In the darkness of a chilly January evening nearly one year ago, Ryan Martin screamed to warn his stepfather of the gunman approaching six feet away.

Seconds earlier, Ryan's family had gotten out of two cars in front of their Friendship Heights home when an ex-boyfriend of the family's former housekeeper bounded toward them, waving a gun.

He fired three times at Ryan's stepfather, missing. The gunman then spun around and looked Ryan in the eye. The 12-year-old desperately whirled back toward an open car door to escape, but the man, his face filled with fury, lifted the .38-caliber revolver and aimed.

Two bullets struck Ryan in the back, shattering his shoulder and crushing a rib. One missed his aorta by a centimeter. "I fell backward and yelled, 'I can't feel my legs, Mom,' " Ryan recalled recently. "And then I remember getting really hot really quick."

Within hours, Ryan's parents -- David and Sharan Kuperman -- heard the painful news. Their son -- a star soccer player and basketball enthusiast -- was a paraplegic. Paralyzed from the waist down, Ryan would never walk again.

Today, Ryan plays a lot of tennis with his new Bard graphite racket. He rides the Metro. He races down school hallways.

Ryan is in a wheelchair, but you wouldn't know it by listening to him. "I'm working on my backhand right now," he said, explaining what he does when he's not studying for eighth-grade exams. "I've also been killing my dad in Ping-Pong. And I was just in a march for Soviet Jewry."

The story of Ryan Martin is one of terror and anguish. But it is also one of hope.

From the trials of this middle-class family in upper Northwest Washington emerges a profile of an energetic, athletic adolescent with big dreams who is not about to let a spinal cord injury slow him down.

Since the night he was shot, Ryan has been challenged by the loss of the use of his legs. The doctors who treated Ryan and the many friends who visited him in the hospital said that he was remarkably -- almost unnaturally -- strong in the face of a permanent injury. And today, it is that courage and spirit that holds the Kuperman family together.

"I've been asked if I have what it takes to get through this," Sharan Kuperman said. "I have to have what it takes, for one reason. Ryan has what it takes."
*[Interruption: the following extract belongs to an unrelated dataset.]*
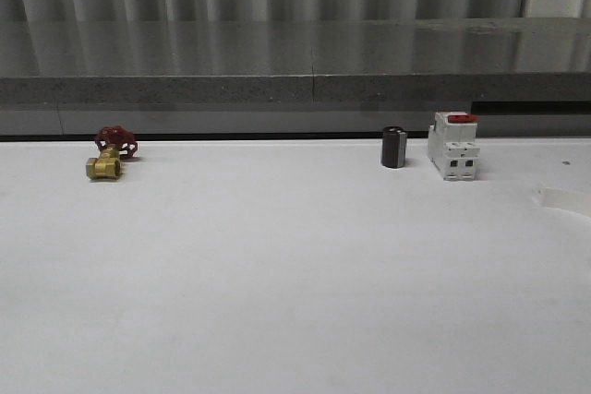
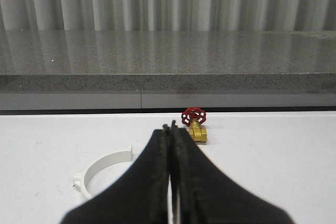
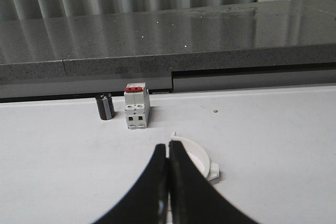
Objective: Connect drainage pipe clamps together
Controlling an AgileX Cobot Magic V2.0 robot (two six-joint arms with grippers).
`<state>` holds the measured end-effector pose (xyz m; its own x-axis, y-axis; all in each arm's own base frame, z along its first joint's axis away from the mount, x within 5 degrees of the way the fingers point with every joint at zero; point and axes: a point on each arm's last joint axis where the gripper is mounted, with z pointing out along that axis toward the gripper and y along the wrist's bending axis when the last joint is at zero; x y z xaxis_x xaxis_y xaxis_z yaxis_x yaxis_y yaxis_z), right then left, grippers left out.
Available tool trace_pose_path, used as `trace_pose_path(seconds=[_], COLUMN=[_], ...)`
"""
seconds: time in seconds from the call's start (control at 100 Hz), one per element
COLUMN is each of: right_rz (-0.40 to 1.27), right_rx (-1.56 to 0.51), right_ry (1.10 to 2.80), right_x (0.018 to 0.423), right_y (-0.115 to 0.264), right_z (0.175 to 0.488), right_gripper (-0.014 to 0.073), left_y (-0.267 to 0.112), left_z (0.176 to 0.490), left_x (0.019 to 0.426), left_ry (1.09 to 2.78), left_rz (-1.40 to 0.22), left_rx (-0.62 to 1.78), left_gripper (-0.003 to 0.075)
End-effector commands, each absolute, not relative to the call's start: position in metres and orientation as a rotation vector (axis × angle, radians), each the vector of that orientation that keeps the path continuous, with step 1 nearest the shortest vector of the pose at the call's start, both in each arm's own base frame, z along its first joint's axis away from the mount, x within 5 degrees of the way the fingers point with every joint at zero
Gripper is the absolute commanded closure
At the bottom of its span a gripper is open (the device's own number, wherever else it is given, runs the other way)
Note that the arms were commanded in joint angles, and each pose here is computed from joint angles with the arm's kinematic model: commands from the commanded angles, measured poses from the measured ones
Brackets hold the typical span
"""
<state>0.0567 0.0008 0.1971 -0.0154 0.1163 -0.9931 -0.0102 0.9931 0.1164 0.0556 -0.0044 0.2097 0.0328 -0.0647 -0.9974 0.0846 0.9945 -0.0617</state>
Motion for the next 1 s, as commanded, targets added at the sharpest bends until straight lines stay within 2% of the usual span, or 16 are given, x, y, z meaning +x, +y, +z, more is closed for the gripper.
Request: trace_pose_path(seconds=[0.0,0.33,0.54,0.65,0.8,0.87,0.99], right_rz=[0.096,0.096,0.096,0.096,0.096,0.096,0.096], right_rx=[0.07,0.07,0.07,0.07,0.07,0.07,0.07], right_ry=[1.463,1.463,1.463,1.463,1.463,1.463,1.463], right_x=[0.054,0.054,0.054,0.054,0.054,0.054,0.054], right_y=[0.001,0.001,0.001,0.001,0.001,0.001,0.001], right_z=[0.211,0.211,0.211,0.211,0.211,0.211,0.211], right_gripper=[0.0713,0.0713,0.0713,0.0713,0.0713,0.0713,0.0713], left_y=[-0.005,-0.005,-0.006,-0.005,-0.003,-0.003,-0.002], left_z=[0.207,0.207,0.219,0.242,0.293,0.315,0.344], left_x=[0.054,0.054,0.052,0.048,0.047,0.052,0.065], left_ry=[1.457,1.455,1.382,1.369,1.376,1.424,1.629], left_rz=[-0.136,-0.136,-0.099,-0.101,-0.103,-0.105,-0.084], left_rx=[0.018,0.018,0.063,0.049,0.029,0.015,-0.014], left_gripper=[0.074,0.074,0.074,0.074,0.074,0.074,0.074])
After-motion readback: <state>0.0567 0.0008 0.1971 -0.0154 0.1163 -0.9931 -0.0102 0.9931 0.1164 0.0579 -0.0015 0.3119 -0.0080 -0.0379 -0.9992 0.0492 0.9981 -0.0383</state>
After spending months in a rehabilitation hospital, Ryan raised himself up on leg braces in June to read from the Torah at his bar mitzvah. At about the same time he joined a wheelchair tennis group, and he has already played in two tournaments, including the D.C./Sovran Bank Tennis Classic.

This week, Ryan is in Israel, where he is the first young disabled athlete to be invited by the U.S. Committee, Sports for Israel, to spend 10 days at the Ilan Center outside of Tel Aviv, being coached by world class disabled athletes, including the third-ranked wheelchair tennis player in the world.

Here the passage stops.